La actitud de mamá hacia el Osito es ambigua: contó hace algunos meses cómo le cambiaba los pañales y estimula, a la vez, el mito de prepararlo para entrar por la puerta grande a la política. Algunos empresarios que pidieron reserva de su nombre juran haber recibido llamadas de Máximo o de gente hablando en su nombre, y fuentes de su entorno afirman la preocupación de sus padres por pagarle cursos de oratoria y formación política. Hace un par de años contrataron uno de esos cursos con asesores de Rodríguez Zapatero en España y Máximo se resistió a viajar.

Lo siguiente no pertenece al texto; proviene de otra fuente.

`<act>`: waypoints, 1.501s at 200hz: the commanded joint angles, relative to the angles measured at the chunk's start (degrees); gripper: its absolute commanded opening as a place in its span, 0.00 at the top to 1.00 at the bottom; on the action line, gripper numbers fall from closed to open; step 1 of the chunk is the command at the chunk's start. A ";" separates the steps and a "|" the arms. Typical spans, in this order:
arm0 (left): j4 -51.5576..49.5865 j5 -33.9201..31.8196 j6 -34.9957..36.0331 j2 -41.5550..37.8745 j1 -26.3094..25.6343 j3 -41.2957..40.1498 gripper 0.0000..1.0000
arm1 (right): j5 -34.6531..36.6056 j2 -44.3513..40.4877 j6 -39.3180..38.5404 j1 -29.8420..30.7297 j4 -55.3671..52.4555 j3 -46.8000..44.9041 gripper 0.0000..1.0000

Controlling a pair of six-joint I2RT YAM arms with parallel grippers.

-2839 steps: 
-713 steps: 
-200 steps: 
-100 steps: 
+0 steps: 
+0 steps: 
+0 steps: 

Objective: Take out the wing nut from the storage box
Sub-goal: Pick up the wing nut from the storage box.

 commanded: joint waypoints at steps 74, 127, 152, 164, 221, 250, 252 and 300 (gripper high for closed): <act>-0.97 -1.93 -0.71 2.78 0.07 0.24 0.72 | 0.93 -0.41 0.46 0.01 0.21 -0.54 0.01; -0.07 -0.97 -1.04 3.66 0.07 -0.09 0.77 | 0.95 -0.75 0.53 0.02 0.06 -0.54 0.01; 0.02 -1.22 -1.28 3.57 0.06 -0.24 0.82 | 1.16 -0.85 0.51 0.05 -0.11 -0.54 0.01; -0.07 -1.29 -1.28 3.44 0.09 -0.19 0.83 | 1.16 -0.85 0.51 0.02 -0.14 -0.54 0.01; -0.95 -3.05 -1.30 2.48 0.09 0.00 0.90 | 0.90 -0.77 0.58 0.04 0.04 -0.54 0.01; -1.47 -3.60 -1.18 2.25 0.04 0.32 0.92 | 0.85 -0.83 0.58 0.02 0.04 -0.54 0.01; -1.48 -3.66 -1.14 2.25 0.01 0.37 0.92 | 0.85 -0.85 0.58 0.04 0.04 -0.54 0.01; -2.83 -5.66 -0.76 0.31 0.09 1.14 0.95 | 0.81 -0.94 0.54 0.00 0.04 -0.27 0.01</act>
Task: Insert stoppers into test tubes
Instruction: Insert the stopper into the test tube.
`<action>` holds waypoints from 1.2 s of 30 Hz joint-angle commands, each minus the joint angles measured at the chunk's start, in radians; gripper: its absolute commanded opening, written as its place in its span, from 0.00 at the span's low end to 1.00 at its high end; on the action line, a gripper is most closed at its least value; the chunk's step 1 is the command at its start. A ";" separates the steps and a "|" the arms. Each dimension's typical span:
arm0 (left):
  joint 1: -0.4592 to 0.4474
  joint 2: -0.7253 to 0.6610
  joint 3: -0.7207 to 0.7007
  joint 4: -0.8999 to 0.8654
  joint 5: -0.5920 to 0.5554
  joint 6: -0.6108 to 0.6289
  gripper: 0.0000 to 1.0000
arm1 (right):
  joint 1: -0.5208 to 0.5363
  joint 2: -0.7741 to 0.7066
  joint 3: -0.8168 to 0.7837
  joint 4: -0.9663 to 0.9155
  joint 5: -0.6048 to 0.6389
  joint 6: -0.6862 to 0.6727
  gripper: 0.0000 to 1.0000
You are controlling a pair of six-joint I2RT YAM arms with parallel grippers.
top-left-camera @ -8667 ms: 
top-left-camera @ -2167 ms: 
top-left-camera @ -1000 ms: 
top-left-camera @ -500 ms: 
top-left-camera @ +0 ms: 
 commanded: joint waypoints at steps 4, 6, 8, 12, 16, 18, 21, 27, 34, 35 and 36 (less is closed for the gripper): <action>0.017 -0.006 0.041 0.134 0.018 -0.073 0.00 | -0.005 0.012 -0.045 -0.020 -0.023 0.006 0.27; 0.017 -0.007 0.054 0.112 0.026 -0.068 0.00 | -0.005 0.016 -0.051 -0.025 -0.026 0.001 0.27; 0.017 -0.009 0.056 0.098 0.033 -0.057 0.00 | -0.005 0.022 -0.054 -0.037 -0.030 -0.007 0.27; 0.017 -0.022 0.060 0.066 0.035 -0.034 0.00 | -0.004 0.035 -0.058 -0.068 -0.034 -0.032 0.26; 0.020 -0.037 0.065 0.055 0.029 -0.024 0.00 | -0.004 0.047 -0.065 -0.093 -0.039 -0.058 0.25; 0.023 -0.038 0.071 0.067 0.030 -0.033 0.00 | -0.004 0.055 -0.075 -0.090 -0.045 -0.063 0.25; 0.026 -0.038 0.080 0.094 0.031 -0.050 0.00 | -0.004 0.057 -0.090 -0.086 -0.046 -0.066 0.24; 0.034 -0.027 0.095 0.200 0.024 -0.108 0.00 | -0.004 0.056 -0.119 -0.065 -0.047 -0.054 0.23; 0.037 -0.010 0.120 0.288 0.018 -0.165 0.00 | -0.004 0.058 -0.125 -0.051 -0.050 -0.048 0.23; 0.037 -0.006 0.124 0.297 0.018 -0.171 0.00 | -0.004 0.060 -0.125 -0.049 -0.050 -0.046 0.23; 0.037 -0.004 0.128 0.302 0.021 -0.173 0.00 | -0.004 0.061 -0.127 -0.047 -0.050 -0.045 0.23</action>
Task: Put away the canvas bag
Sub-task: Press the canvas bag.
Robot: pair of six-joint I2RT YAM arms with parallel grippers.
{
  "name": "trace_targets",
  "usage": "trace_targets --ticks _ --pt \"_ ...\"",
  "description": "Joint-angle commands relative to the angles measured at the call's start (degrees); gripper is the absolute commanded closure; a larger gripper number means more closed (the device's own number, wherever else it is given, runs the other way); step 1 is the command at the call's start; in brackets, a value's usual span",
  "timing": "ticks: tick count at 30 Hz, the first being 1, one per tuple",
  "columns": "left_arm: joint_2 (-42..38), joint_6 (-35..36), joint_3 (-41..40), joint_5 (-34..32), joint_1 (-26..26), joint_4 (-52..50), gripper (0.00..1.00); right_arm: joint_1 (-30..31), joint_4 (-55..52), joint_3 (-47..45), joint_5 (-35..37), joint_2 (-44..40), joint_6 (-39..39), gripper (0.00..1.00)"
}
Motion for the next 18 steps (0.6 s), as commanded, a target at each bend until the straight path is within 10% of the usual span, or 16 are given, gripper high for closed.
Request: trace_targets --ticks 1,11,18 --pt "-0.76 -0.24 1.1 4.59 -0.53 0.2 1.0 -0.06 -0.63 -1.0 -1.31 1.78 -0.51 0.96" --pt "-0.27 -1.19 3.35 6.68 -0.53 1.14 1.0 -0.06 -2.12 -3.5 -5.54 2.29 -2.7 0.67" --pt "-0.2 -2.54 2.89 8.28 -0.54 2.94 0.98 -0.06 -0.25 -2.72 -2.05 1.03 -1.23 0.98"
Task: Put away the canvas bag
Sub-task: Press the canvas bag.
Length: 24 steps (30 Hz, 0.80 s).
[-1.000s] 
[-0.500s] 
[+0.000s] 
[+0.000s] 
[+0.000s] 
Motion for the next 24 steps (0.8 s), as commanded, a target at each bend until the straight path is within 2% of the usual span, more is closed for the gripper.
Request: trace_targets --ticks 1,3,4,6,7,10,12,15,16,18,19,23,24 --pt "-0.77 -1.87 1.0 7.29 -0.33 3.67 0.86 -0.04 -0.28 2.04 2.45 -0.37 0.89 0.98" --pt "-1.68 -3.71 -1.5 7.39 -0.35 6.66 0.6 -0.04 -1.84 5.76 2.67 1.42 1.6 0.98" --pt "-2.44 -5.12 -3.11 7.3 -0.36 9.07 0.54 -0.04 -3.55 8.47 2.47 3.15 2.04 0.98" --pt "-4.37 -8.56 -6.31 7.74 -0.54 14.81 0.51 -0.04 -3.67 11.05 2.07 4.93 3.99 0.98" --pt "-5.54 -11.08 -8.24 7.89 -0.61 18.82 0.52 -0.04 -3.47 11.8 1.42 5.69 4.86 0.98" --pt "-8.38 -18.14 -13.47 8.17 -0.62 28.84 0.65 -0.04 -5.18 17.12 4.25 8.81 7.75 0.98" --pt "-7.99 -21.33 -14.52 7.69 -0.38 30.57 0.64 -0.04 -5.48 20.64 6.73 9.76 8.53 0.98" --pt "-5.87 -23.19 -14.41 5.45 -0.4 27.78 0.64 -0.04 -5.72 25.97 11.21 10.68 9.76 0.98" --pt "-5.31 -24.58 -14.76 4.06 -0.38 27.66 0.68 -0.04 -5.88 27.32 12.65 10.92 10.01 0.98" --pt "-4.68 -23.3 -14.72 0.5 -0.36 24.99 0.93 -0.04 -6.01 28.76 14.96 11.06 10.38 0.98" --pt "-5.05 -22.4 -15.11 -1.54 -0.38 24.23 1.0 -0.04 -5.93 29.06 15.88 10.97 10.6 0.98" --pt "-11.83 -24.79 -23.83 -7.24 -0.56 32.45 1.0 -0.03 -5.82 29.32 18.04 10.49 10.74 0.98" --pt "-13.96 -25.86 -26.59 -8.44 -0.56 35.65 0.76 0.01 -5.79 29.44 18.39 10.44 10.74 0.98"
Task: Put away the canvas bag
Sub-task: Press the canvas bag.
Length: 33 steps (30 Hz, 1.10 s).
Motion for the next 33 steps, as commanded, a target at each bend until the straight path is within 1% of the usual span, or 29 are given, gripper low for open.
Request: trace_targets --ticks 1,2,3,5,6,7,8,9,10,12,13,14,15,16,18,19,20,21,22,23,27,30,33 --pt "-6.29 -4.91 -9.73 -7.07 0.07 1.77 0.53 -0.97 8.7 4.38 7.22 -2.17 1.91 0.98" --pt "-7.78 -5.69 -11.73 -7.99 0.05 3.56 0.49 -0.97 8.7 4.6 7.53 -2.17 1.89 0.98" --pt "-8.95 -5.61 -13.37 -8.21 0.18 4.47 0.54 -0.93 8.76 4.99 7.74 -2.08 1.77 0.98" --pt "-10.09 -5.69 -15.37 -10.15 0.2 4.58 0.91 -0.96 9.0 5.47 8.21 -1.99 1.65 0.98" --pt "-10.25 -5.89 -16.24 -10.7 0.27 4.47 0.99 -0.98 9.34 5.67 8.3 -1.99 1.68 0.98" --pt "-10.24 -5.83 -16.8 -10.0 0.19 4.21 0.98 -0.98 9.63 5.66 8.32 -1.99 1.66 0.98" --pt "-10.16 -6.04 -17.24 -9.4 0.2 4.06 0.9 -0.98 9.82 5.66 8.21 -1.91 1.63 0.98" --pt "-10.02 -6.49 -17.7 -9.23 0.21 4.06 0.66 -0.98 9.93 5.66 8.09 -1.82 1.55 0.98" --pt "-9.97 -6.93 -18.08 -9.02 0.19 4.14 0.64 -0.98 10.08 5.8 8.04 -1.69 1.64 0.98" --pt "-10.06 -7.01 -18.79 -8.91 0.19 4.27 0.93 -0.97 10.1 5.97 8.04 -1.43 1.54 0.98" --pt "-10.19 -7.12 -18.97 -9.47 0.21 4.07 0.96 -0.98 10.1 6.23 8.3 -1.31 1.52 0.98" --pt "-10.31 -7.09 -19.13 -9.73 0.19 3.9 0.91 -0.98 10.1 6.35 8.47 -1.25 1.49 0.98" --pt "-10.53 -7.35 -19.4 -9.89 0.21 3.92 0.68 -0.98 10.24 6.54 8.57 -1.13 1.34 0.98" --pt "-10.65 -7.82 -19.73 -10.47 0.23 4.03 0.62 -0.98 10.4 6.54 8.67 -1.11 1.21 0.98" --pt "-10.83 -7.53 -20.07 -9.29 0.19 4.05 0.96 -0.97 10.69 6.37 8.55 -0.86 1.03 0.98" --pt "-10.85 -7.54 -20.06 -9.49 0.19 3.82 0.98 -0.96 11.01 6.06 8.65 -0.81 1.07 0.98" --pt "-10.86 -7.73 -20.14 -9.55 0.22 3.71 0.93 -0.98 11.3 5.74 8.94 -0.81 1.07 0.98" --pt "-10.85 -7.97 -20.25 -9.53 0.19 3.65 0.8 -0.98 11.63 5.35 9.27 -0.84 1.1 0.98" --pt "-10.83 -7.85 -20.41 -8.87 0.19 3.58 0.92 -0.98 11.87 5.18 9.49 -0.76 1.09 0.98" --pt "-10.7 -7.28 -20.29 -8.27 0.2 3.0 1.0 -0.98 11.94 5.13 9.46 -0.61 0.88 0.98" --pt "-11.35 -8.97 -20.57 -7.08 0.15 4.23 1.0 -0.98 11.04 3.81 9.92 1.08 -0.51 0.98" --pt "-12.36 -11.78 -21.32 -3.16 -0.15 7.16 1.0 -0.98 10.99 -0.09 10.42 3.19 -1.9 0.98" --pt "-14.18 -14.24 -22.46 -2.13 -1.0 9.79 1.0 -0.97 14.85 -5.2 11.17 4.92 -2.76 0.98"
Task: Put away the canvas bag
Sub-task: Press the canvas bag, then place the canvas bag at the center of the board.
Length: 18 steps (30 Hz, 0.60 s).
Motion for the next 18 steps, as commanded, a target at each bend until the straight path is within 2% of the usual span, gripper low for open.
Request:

Terminó haciéndolo un amigo que se benefició de los gastos pagos. Varios blogueros K aseguran que Máximo sigue minuto a minuto las discusiones en la red, aunque ninguno de las cuatro cuentas de Twitter que llevan su nombre es oficial, y hay quienes afirman que han recibido tuits de Máximo con felicitaciones luego de retrucar a algún opositor.

Tiene línea directa con Carlos Figueroa, el notero de Duro de domar que aterrizó como gerente de noticias en Canal 7, y con el ex bloggero y actual presidente de Télam, Santiago “Patucho” Alvarez.

Fue Máximo quien promovió el encuentro de Kirchner con Miguel Bonasso luego de leer “Recuerdo de la muerte”, y hay quienes aseguran que Máximo lleva adelante una especie de entrenamiento mediático con un equipo del que participarían la actriz Andrea del Boca y algunos asesores del gobierno.

A los treinta y cinco años el chico dijo sus primeras palabras. Habrá que ver cuándo y cómo pronuncia las segundas.